#### WORK REQUIRED:
When you reach the line containing "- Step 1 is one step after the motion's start" in the entries below, start writing out each line exactly, and stop after the line containing "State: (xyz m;".

START AVAILABLE RECORDS

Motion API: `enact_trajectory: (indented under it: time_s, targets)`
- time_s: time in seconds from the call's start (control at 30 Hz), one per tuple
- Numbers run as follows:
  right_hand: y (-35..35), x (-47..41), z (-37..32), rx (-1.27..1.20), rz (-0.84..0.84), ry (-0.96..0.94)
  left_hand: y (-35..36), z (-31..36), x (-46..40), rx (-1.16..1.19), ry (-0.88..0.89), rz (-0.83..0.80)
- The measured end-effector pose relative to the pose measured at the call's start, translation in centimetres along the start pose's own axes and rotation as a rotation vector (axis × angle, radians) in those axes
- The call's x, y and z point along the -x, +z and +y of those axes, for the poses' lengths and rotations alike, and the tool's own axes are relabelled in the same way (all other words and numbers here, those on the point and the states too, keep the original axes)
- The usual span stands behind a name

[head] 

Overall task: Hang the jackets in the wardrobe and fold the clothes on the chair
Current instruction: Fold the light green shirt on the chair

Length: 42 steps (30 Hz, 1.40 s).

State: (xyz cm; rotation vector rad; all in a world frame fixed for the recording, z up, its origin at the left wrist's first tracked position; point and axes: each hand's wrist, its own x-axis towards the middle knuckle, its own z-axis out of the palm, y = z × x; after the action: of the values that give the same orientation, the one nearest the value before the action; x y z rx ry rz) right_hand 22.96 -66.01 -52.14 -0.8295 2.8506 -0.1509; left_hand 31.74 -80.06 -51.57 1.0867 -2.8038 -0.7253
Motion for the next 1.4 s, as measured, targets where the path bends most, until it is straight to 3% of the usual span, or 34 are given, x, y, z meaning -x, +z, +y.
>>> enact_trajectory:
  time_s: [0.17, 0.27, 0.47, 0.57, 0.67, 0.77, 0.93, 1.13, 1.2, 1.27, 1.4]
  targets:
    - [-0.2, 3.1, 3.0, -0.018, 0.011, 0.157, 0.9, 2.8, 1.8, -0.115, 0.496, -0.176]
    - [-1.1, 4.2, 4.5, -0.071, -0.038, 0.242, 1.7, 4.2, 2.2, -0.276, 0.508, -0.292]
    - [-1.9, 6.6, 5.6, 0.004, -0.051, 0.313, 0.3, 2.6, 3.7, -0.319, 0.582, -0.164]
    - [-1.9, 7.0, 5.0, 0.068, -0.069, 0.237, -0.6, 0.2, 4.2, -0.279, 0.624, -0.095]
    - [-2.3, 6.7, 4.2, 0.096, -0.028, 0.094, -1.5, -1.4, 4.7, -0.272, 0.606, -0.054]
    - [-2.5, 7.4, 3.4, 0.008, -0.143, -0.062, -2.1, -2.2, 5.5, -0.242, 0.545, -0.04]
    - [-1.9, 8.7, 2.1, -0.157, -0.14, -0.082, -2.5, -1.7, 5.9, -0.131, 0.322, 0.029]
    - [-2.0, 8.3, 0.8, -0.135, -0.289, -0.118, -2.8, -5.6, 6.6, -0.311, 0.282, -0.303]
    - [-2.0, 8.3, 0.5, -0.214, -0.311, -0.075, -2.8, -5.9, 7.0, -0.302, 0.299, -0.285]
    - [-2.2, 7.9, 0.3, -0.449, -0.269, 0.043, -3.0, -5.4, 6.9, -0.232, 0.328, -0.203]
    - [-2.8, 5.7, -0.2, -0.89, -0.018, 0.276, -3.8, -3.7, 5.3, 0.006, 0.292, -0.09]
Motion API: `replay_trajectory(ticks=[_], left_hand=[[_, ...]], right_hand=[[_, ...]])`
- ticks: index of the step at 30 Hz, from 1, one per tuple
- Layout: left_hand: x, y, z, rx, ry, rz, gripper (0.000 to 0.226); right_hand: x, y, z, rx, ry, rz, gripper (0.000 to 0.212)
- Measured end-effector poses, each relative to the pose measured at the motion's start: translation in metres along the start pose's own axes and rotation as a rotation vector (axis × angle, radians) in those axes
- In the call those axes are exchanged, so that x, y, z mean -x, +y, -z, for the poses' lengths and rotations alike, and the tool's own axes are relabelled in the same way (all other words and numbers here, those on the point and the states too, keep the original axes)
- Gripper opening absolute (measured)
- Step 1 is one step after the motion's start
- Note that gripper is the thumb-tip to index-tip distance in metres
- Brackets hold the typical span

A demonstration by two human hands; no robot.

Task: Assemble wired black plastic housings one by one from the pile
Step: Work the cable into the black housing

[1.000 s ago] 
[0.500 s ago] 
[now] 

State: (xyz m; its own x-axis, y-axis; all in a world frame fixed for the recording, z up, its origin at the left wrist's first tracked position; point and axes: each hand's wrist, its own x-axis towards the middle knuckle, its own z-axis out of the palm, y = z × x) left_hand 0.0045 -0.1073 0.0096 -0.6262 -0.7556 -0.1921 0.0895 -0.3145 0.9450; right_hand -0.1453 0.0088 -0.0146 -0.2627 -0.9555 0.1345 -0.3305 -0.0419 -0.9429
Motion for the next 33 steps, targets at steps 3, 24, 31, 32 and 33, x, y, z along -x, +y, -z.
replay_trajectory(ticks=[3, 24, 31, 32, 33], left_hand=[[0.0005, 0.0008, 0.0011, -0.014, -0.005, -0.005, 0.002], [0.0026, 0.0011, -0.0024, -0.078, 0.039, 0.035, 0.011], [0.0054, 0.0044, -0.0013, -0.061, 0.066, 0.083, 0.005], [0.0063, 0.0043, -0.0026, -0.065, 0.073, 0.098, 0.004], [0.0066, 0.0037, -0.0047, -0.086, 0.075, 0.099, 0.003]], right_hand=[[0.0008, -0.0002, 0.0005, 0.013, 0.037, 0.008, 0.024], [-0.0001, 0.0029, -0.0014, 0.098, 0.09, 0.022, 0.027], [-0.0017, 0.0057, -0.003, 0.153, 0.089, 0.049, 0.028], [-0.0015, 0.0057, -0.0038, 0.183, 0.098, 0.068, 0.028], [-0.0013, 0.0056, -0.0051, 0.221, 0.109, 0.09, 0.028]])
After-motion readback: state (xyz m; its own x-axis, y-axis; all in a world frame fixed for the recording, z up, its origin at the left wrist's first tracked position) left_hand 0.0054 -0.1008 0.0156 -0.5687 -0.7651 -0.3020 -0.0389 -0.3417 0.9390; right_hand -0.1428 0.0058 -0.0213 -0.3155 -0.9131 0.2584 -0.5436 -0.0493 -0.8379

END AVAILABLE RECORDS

#### WRITTEN ANSWER:
- Step 1 is one step after the motion's start
- Note that gripper is the thumb-tip to index-tip distance in metres
- Brackets hold the typical span

A demonstration by two human hands; no robot.

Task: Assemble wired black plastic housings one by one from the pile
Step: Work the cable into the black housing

[1.000 s ago] 
[0.500 s ago] 
[now] 

State: (xyz m; its own x-axis, y-axis; all in a world frame fixed for the recording, z up, its origin at the left wrist's first tracked position; point and axes: each hand's wrist, its own x-axis towards the middle knuckle, its own z-axis out of the palm, y = z × x) left_hand 0.0045 -0.1073 0.0096 -0.6262 -0.7556 -0.1921 0.0895 -0.3145 0.9450; right_hand -0.1453 0.0088 -0.0146 -0.2627 -0.9555 0.1345 -0.3305 -0.0419 -0.9429

The response to this exercise is now finished.